- TASK INSTRUCTIONS -
An exact retyping of all lines below is the answer; pictures do not belong in it.

Start of RECORDED DATA

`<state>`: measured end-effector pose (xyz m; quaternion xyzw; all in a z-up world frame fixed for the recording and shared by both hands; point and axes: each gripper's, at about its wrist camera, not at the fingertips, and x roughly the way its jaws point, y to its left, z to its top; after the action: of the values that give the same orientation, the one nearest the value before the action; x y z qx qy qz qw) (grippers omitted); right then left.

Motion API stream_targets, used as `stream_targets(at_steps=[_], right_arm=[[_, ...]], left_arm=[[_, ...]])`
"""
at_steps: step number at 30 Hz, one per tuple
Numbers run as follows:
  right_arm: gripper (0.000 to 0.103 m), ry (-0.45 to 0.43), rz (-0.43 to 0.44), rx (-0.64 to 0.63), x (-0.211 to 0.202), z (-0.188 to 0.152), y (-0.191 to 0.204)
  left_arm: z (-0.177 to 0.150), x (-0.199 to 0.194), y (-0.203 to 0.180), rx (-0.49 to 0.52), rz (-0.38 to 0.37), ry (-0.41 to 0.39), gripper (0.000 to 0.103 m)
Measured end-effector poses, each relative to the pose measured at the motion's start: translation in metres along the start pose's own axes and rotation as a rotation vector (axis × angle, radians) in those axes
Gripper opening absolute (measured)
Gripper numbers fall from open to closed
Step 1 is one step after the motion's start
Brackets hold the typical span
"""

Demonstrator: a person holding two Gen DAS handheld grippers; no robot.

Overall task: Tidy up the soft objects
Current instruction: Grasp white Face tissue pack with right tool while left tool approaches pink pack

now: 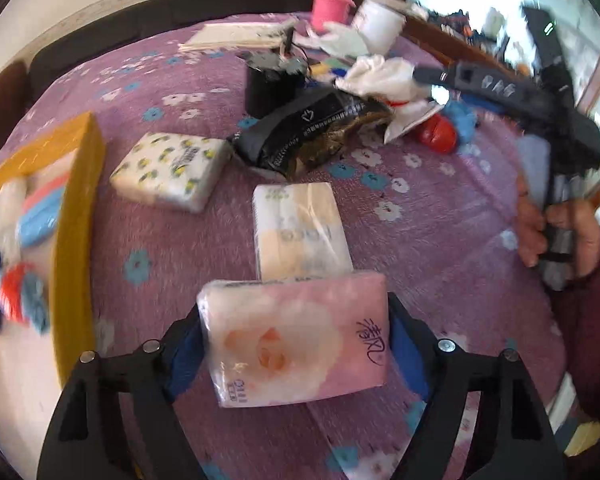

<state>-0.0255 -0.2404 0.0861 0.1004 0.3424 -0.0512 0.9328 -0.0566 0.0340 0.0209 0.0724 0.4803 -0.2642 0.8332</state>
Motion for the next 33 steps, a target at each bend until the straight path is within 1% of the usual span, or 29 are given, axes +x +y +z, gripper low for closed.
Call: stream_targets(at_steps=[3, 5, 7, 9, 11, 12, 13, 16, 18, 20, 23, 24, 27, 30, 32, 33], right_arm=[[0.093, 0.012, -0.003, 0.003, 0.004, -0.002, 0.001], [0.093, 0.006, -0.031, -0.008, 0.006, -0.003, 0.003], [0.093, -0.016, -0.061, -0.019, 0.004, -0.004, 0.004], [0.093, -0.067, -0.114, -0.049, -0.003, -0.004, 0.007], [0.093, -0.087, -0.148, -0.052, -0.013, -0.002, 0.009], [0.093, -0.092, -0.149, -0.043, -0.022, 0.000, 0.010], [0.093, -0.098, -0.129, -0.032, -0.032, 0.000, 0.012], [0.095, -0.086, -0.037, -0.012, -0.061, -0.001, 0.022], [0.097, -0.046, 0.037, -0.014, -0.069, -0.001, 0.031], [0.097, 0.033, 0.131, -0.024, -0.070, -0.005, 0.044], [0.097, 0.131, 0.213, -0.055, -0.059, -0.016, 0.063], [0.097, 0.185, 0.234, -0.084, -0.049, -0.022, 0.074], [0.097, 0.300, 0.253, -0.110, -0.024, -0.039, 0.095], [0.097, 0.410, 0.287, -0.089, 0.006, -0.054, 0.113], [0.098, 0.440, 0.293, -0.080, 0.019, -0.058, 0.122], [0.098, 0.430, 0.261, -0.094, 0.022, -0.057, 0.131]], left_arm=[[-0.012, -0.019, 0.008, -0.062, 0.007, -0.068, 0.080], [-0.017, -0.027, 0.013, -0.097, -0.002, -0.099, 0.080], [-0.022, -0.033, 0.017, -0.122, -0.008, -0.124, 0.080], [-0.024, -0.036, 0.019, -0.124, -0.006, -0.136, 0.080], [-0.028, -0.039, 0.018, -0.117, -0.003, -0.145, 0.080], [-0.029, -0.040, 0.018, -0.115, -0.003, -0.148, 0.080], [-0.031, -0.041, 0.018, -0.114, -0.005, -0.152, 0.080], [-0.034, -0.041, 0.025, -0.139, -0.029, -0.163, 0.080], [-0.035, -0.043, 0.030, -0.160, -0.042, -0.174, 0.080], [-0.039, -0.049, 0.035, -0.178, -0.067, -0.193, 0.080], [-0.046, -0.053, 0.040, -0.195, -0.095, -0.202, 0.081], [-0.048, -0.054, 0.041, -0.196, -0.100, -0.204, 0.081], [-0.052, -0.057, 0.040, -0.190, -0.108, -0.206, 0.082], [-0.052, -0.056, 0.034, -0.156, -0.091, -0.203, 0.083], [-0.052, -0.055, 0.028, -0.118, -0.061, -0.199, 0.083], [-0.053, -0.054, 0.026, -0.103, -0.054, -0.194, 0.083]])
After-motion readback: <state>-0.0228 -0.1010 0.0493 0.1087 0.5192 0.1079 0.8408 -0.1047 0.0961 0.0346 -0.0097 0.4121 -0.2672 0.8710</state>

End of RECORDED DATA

- EXERCISE RESPONSE -
`<state>`: measured end-effector pose (xyz m; quaternion xyzw; all in a z-up world frame fixed for the recording and shared by both hands; point and axes: each gripper's, at about its wrist camera, not at the fingertips, and x roughly the way its jaws point, y to its left, z to its top; after the action: of the values that give the same orientation, the one nearest the value before the action; x y z qx qy qz qw) (grippers omitted); right then left.

Motion API stream_targets, used as `stream_targets(at_steps=[_], right_arm=[[_, ...]], left_arm=[[_, ...]])`
"""
at_steps: step number at 30 Hz, one per tuple
Numbers run as follows:
  right_arm: gripper (0.000 to 0.103 m), ry (-0.45 to 0.43), rz (-0.43 to 0.44), rx (-0.64 to 0.63), x (-0.211 to 0.202), z (-0.188 to 0.152), y (-0.191 to 0.204)
  left_arm: z (-0.177 to 0.150), x (-0.199 to 0.194), y (-0.203 to 0.180), rx (-0.49 to 0.52), rz (-0.38 to 0.37), ry (-0.41 to 0.39), gripper (0.000 to 0.103 m)
Measured end-effector poses, each relative to the pose measured at the motion's start: translation in metres along the start pose's own axes and rotation as a rotation vector (axis × angle, radians) in those axes
Gripper opening absolute (measured)
Gripper numbers fall from open to closed
Step 1 is one step after the motion's start
Brackets hold the typical span
"""

Demonstrator: a person holding two Gen DAS handheld grippers; no robot.

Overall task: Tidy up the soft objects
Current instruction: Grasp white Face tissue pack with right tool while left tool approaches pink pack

now: 

<state>-0.0255 -0.2404 0.0861 0.1004 0.3424 -0.0512 0.9328 -0.0566 0.0340 0.0209 0.0724 0.4803 -0.2642 0.8332</state>
Motion for the next 33 steps, a target at each bend until the straight path is within 1% of the usual span, or 29 are given, axes +x +y +z, gripper low for closed.
Call: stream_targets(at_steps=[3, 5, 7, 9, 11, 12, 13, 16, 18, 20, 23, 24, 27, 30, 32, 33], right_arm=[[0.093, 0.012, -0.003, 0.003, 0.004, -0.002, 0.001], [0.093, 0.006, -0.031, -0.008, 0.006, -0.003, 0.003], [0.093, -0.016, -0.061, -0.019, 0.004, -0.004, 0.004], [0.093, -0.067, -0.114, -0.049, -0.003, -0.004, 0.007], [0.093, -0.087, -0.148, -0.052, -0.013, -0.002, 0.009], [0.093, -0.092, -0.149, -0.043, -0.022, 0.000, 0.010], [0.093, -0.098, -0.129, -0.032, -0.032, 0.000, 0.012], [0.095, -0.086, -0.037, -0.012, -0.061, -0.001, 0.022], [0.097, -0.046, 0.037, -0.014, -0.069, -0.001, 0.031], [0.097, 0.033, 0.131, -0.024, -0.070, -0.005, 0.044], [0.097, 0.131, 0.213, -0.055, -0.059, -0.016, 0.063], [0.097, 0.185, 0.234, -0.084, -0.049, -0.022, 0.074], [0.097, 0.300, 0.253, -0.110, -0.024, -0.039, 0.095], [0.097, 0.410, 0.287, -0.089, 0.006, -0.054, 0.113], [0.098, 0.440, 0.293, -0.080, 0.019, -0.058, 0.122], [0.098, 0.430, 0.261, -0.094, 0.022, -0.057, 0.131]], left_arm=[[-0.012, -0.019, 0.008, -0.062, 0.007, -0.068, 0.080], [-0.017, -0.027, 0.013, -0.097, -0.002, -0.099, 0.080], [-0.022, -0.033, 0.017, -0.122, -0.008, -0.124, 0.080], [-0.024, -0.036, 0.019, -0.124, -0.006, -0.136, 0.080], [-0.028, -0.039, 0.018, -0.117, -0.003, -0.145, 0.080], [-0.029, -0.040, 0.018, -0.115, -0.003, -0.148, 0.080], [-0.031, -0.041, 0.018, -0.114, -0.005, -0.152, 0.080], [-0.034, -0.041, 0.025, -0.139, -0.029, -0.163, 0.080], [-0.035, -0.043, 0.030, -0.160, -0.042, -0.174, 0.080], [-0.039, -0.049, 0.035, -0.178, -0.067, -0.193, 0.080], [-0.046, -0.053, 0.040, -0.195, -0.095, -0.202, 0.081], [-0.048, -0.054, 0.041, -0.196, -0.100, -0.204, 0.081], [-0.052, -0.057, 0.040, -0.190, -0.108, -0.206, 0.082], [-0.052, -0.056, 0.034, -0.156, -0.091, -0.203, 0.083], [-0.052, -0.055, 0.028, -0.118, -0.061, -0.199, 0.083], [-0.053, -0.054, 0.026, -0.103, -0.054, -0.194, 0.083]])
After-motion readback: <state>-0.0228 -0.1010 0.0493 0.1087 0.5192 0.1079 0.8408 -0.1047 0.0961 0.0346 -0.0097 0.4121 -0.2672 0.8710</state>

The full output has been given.